When the lights go out another neighbour, Miss Furnival (Bex Mason), who is afraid of the dark joins the crew, but home early from his holiday is Harold, who now adds to the cocktail because Brindsley now has to try and put back all of Harolds's precious furniture without anyone becoming aware of it and in the dark, with hilarious results.
Enter Brindsley's ex, or so he thought, Clea ( Charlie Osborne) to stir up even more trouble in the dark, initially without anyone being aware and finally there's confusion when the electrician is mistaken for the German arts expert, Bamberger, who has been invited to cast his expert eye over the Miller's sculptures. More comedy evolves when we learn that Bamberger is very hard of hearing and the electrician, Schuppanzigh (Chris Moseley) also German isn't.
And finally Bamberger arrives after Gorringe has discovered what has been going on and Miss Furnival, who never drinks has become paralytic with drink due to her being unable to read the labels on the bottles of booze and the whole secret about Clea and Miller has been disclosed.
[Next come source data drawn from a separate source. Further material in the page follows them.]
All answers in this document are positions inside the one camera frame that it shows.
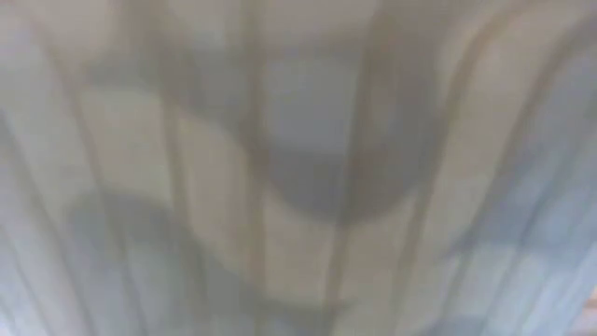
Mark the blue patterned paper bowl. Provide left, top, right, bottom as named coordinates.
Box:
left=0, top=0, right=597, bottom=336

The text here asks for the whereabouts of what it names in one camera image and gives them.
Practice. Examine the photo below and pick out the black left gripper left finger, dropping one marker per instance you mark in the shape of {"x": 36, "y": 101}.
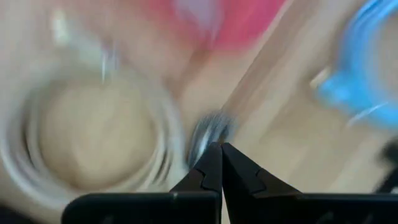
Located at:
{"x": 186, "y": 205}

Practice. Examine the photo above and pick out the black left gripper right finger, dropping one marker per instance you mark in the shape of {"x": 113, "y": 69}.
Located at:
{"x": 264, "y": 205}

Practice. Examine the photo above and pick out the pink translucent plastic bin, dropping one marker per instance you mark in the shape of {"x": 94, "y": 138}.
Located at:
{"x": 248, "y": 25}

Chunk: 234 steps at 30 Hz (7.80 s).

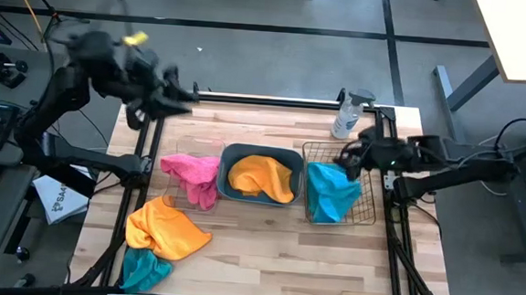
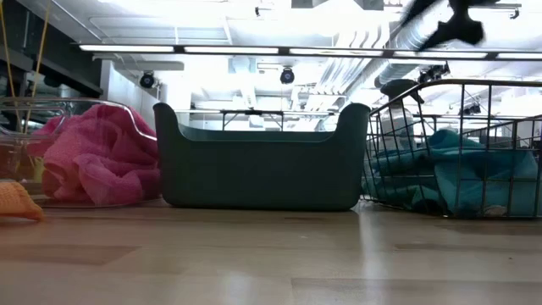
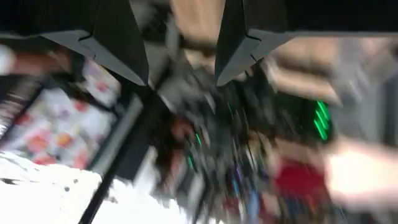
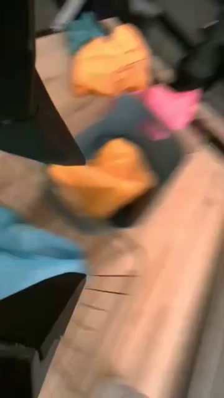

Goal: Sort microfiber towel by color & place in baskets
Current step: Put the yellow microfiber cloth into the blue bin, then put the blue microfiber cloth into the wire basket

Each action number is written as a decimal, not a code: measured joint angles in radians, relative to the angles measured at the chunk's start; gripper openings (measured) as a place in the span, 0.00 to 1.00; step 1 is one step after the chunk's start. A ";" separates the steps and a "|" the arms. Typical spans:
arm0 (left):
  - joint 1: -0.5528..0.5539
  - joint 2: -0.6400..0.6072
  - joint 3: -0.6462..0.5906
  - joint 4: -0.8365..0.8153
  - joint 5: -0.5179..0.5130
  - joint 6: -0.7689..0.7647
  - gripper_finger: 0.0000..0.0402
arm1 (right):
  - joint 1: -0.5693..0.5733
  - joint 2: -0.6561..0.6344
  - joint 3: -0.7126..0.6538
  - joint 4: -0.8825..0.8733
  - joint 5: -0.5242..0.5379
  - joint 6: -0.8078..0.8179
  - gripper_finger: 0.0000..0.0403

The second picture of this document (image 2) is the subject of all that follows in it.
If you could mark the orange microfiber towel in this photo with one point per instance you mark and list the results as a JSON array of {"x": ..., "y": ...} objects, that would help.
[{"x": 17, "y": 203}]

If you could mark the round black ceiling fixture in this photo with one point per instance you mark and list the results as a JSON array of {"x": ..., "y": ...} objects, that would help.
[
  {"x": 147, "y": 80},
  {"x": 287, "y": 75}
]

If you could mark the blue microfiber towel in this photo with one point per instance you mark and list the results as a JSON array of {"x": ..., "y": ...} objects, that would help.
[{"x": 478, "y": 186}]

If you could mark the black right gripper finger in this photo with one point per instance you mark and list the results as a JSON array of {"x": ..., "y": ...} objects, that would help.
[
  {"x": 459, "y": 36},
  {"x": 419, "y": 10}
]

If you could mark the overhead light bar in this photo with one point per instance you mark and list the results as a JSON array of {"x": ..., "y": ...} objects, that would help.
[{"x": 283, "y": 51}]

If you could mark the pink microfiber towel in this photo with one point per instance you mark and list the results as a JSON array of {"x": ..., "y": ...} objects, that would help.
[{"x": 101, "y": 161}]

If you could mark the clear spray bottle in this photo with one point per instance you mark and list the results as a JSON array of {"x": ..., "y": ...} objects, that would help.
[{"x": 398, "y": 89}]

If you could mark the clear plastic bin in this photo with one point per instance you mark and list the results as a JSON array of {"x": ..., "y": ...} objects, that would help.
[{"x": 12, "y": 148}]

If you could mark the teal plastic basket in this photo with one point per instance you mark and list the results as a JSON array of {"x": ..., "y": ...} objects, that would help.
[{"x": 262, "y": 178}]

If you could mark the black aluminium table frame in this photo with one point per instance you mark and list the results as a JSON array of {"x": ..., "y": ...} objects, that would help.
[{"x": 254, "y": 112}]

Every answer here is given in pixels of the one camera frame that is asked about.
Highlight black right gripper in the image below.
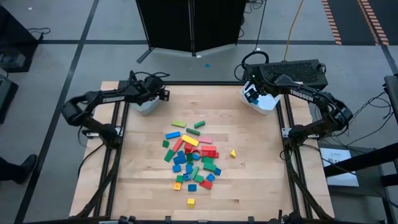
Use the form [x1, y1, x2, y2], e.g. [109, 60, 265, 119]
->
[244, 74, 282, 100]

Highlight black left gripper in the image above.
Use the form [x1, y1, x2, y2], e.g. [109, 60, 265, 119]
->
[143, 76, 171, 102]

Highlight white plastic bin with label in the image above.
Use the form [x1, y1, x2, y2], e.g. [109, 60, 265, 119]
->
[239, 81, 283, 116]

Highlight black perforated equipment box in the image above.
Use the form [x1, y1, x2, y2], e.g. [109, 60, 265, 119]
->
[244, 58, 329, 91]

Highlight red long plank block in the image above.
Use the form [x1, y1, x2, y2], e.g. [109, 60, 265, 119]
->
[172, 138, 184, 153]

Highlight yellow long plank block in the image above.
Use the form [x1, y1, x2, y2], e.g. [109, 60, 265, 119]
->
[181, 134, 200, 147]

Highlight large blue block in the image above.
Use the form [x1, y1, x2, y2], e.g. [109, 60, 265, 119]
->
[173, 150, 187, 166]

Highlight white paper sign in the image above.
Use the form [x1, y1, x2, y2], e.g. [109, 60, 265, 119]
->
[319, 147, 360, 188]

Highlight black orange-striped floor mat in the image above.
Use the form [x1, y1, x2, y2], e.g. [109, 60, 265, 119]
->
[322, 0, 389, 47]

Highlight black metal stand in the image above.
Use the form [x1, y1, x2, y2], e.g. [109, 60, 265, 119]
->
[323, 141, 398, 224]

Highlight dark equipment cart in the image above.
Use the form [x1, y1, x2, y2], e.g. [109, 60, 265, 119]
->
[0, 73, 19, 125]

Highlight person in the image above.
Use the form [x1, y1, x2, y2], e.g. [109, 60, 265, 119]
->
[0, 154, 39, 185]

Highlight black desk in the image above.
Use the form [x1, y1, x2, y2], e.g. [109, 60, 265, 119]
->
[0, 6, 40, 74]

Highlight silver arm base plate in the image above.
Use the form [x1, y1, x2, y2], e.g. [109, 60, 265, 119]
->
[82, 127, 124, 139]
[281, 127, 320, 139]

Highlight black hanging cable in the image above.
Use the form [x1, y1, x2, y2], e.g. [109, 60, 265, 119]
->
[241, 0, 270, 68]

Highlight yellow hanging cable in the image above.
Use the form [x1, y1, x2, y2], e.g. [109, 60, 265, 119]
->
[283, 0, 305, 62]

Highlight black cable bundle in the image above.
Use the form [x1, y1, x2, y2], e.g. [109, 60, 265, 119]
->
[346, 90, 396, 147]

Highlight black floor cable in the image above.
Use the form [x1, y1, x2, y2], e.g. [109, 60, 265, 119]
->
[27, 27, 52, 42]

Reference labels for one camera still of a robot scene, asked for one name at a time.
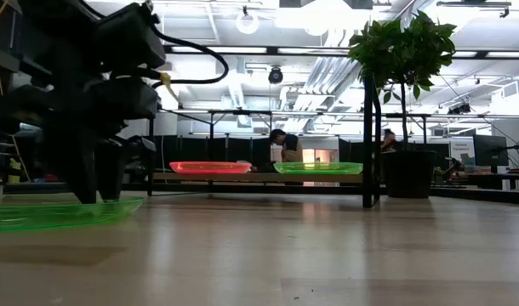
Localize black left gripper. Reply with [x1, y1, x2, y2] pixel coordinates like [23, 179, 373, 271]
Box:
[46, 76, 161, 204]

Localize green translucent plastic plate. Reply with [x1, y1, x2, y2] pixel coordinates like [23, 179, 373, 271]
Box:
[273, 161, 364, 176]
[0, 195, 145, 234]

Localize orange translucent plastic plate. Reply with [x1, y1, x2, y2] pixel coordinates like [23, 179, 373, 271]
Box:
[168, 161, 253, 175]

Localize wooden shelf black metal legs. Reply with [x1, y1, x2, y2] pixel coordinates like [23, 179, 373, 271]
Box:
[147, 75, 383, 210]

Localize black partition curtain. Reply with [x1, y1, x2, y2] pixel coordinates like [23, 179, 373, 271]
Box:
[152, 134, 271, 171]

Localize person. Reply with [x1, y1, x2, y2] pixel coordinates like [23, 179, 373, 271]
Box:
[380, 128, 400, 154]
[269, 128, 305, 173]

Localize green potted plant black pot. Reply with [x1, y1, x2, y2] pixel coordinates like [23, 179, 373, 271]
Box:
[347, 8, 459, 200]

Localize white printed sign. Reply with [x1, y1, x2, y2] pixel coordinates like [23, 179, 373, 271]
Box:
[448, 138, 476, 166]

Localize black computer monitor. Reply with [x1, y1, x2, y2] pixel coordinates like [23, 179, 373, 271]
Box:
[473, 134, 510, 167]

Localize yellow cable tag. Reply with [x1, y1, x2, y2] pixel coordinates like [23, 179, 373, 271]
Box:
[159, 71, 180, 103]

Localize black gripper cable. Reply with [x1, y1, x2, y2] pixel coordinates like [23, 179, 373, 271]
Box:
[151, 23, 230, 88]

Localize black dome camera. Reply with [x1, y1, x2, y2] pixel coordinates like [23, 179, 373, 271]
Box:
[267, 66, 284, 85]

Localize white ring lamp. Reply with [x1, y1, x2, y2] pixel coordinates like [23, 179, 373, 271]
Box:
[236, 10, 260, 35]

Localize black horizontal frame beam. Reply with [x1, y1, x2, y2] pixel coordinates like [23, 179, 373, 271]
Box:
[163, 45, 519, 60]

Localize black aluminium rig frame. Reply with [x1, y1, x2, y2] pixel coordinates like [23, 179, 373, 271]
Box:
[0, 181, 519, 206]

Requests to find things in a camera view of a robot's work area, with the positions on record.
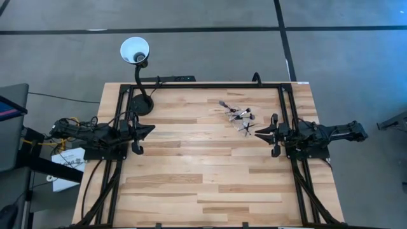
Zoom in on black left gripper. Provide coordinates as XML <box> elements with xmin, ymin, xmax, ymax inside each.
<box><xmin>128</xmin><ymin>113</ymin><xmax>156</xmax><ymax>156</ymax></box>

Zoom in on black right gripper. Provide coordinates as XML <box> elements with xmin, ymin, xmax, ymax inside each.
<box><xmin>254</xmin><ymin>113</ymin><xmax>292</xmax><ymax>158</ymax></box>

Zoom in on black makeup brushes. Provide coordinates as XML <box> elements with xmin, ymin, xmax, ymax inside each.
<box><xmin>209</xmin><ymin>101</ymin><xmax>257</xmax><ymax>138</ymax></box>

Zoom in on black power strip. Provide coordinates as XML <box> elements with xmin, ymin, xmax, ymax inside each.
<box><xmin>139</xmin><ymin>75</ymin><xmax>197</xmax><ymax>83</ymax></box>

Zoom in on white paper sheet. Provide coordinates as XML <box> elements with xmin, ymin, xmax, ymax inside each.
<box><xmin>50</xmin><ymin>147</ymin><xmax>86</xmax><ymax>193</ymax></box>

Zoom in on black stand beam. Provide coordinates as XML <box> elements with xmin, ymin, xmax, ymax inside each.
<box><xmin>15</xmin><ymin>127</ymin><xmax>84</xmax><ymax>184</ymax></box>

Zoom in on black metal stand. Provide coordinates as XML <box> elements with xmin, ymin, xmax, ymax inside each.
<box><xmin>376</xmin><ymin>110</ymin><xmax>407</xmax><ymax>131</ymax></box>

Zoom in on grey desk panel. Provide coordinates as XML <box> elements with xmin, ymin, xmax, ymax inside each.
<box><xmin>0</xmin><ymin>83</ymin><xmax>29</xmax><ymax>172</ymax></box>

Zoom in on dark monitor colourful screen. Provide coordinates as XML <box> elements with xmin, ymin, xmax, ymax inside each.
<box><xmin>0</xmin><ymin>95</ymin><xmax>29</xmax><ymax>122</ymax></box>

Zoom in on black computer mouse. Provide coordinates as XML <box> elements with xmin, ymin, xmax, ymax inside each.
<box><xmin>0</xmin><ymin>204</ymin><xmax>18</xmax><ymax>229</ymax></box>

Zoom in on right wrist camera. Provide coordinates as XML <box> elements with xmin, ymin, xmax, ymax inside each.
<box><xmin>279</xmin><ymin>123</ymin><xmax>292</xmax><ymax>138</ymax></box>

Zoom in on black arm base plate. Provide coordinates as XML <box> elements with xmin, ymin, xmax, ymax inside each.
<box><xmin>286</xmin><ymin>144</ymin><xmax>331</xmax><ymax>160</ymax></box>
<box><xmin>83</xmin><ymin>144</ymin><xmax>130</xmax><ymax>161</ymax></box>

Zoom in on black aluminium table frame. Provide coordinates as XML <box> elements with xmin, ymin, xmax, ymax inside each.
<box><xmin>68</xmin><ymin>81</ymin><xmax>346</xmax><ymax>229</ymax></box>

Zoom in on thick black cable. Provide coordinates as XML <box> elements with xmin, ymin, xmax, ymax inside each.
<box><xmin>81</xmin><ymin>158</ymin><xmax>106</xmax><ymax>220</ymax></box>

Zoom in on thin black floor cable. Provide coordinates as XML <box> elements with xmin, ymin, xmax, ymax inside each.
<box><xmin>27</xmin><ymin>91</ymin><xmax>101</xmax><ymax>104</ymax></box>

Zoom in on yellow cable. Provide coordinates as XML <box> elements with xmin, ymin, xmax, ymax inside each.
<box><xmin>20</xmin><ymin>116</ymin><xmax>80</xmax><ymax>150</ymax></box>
The whole cast are brilliant and George, as Brindsley is a slapstick genius, very reminiscent of John Cleese, a perfect foil for the wonderfully upper class Carol, a role that I'm sure Nicki absolutely adores playing and a complete character contrast to her last role at the theatre in "The Regina Monologues".
There was a mid way round of applause for the wonderfully drunken scene by Bex as she exited being held up by another brilliantly over the top camp performance by Sam Allison as Harold.
If you like a good old laugh then The Lace Market Theatre is where you need to head to because this is just wonderful, but be quick because tickets really are selling fast and when word gets around how good this is, you may find that you've missed the boat.